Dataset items
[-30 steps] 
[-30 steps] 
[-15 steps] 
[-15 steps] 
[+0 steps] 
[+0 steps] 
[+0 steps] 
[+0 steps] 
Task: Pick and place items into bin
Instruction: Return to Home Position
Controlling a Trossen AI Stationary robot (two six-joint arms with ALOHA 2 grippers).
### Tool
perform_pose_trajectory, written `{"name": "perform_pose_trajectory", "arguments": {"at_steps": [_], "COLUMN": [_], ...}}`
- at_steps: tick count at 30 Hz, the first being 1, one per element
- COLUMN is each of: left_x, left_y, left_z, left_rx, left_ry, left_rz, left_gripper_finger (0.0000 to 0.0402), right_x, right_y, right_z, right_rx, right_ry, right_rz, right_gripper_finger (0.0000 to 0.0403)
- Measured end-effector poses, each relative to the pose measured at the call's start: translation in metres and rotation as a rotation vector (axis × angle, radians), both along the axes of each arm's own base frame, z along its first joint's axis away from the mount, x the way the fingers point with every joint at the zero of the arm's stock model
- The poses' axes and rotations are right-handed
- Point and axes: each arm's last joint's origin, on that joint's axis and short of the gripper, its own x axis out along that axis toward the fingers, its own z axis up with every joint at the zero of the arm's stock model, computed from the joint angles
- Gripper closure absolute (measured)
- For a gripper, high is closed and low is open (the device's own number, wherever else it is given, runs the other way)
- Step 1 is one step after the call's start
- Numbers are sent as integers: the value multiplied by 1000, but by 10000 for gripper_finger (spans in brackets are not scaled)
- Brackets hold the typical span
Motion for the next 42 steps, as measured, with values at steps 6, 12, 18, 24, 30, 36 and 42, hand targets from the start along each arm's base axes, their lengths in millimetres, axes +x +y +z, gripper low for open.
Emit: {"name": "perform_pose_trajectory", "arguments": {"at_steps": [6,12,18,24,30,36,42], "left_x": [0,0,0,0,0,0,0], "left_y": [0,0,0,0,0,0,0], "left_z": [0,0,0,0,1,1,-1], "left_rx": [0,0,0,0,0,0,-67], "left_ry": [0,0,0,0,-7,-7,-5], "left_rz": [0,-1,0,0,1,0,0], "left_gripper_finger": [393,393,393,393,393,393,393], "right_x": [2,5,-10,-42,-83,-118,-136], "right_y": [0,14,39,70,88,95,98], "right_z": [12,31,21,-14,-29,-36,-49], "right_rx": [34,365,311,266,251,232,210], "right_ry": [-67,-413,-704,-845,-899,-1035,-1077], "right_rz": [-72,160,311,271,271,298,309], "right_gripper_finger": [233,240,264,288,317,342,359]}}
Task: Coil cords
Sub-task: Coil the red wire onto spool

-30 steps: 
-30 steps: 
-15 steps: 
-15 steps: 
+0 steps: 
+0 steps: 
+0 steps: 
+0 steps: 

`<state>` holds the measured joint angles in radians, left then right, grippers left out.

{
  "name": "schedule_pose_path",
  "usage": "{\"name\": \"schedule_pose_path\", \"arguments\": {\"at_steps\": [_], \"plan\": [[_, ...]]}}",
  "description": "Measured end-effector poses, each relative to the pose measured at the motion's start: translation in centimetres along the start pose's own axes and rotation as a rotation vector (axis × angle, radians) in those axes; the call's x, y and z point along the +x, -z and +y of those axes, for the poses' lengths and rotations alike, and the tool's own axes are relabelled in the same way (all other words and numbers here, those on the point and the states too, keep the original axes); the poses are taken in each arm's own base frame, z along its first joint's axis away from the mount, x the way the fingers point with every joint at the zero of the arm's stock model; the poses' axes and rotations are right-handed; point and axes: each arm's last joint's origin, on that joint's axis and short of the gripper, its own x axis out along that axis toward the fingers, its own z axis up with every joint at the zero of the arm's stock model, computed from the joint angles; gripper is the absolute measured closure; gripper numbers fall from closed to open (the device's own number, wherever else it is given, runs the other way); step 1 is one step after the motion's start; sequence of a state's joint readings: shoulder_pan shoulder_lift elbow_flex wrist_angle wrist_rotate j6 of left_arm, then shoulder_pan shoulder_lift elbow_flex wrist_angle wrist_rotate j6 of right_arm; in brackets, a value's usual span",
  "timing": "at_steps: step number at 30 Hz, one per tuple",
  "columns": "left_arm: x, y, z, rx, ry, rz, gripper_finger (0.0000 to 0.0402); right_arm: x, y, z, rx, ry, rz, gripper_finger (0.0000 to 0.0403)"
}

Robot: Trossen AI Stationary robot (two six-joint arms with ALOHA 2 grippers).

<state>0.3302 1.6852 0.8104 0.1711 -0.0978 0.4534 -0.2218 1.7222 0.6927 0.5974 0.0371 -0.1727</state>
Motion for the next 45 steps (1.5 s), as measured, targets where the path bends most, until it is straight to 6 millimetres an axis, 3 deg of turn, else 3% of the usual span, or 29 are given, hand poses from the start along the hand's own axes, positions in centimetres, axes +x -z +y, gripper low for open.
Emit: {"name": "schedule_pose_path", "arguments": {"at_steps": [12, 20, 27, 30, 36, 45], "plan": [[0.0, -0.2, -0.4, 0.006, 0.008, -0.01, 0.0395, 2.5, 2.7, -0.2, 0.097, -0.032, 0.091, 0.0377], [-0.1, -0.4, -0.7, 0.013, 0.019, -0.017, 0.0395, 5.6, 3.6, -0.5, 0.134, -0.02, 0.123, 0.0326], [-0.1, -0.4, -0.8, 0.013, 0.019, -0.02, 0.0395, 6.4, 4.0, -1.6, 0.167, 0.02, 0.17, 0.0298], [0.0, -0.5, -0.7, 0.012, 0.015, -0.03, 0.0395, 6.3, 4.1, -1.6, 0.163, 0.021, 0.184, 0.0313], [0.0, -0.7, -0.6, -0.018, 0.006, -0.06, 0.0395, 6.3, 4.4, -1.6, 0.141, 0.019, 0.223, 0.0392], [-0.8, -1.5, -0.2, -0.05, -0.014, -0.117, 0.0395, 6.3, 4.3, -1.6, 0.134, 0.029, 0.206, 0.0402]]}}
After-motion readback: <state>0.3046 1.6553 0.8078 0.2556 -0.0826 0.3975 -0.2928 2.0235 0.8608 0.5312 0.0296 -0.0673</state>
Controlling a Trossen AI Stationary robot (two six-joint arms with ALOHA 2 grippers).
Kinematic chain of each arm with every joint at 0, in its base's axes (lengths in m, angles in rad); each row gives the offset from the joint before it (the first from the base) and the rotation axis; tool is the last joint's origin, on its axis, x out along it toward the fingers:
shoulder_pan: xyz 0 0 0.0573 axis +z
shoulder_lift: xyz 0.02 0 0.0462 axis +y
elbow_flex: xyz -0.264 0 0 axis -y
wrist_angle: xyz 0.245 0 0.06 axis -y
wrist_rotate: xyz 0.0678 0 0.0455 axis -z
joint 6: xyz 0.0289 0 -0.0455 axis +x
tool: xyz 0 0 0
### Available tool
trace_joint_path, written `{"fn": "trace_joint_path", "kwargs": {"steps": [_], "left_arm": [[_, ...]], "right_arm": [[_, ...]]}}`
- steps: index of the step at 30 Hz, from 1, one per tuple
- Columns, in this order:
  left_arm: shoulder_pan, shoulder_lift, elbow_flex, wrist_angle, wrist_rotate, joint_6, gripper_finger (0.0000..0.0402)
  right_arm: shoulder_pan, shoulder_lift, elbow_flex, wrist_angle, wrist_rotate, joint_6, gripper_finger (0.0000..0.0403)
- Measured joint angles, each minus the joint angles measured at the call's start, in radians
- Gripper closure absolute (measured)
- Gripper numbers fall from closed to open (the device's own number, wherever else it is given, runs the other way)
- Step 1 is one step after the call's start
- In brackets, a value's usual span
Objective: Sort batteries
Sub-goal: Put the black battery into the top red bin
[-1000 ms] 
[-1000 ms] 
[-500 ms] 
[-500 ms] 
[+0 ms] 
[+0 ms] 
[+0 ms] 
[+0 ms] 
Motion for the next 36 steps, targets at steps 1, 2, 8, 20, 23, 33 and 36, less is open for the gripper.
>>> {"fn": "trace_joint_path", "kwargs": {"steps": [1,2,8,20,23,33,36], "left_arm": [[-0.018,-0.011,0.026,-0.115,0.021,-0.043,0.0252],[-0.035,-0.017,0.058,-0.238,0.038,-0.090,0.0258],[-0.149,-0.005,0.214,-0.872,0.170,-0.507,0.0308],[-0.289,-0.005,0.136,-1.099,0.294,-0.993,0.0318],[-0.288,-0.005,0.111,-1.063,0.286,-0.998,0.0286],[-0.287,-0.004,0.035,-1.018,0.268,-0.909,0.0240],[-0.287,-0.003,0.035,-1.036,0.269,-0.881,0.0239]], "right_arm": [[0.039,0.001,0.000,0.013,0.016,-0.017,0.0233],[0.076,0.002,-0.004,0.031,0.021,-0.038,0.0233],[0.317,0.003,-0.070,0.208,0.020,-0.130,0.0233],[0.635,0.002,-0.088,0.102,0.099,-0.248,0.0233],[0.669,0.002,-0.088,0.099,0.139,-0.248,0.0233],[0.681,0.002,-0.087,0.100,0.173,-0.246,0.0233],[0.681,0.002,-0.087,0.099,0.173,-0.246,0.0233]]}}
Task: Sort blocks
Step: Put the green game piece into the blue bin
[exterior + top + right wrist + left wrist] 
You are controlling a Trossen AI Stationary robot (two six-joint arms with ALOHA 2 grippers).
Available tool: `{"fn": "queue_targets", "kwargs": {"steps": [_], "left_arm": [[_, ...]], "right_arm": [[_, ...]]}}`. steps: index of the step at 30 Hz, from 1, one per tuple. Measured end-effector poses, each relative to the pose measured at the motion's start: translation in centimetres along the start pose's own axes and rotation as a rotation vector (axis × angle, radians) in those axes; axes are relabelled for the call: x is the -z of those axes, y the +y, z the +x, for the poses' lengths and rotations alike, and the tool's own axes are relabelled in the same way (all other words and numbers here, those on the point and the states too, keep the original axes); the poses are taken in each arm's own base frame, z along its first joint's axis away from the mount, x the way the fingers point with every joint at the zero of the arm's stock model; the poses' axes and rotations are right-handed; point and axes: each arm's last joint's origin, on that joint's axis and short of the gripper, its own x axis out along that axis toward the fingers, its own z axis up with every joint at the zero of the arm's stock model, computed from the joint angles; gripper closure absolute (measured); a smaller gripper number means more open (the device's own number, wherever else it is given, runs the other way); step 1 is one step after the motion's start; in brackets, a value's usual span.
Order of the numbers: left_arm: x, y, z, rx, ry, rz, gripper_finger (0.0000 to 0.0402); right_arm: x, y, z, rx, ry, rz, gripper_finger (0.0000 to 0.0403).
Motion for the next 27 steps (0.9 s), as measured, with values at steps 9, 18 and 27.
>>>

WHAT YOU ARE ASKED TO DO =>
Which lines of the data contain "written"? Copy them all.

EXERCISE OUTPUT =>
perform_pose_trajectory, written `{"name": "perform_pose_trajectory", "arguments": {"at_steps": [_], "COLUMN": [_], ...}}`
trace_joint_path, written `{"fn": "trace_joint_path", "kwargs": {"steps": [_], "left_arm": [[_, ...]], "right_arm": [[_, ...]]}}`

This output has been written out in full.